Ode To The Tough Bird

 Some of the iconic preparations of poultry were designed to take a tough old bird and render it into something sumptuous. For example Coq au Vin, which was supposed to tenderize a rangy, tough cock into tender goodness. Sadly today, in civilized America it is very, very difficult to find an old bird. Chicken are raised to be uber tender things that go to maturity in months rather than years which sadly as an effect on its flavor.

Fast forward to Accra, Ghana June 2021. Your trusty blogger and aspiring gastronome (can one still be aspiring in one's 70's?) however has noted over the years coming to Ghana that the meat here has a distinct NON-western feel...as in tough leather. I think I may have commented on my few forays out of town on how the little goats and sheep of the area more resemble street thugs than cute animals. So I theorized, if I could put my hands on one of these 'authentic' type birds, what would some of my classic preparations such as said coq au vin or chicken fricassee. 

The women who are the participants in my program have taken a while to learn that I am pretty serious about my statements when it comes to food. So it is only this trip that I got one of them to bring me some honest to goodness, 'local' chickens from the market. These are live birds that are killed and prepared on the spot. (I was actually spared the going to the market and seeing this). However I did get two fresh killed local birds, still warm, complete with feet, heads, unborn eggs (just like my Grandmother had in her chicken soup!).
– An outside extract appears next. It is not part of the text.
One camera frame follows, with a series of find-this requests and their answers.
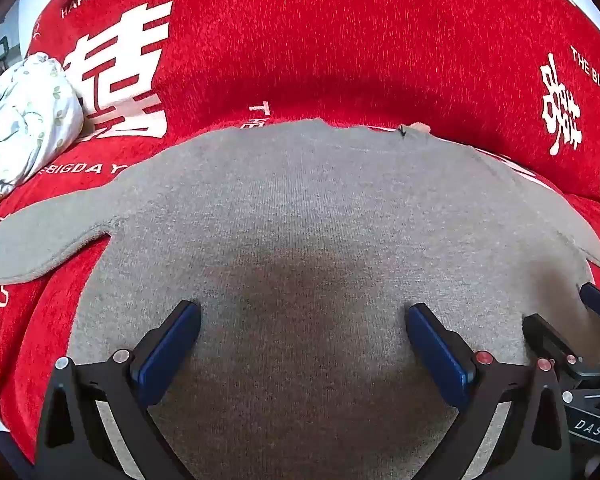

One of these was put in the freezer, the other was prepared via Chicken Fricassee method.

As might be expected, the cooking transpired differently. It took two and a half times longer for the chicken to cook to tenderness. It had much less liquid in it so I had to add some during cooking which is never the case with production chicken. I cooked it the day before (always a good thing to do with braises and stews) and there was hardly any fat on top compared to the thick layer that would have come from a grocery store bird.

But the final test, the taste...was fantastic. I had my shopping benefactor over to share the results. She was quite impressed. Especially with how tender it came out. In Ghana, time is short and cooking is often done with one temperature/speed - high and fast - leading to not so tender result. 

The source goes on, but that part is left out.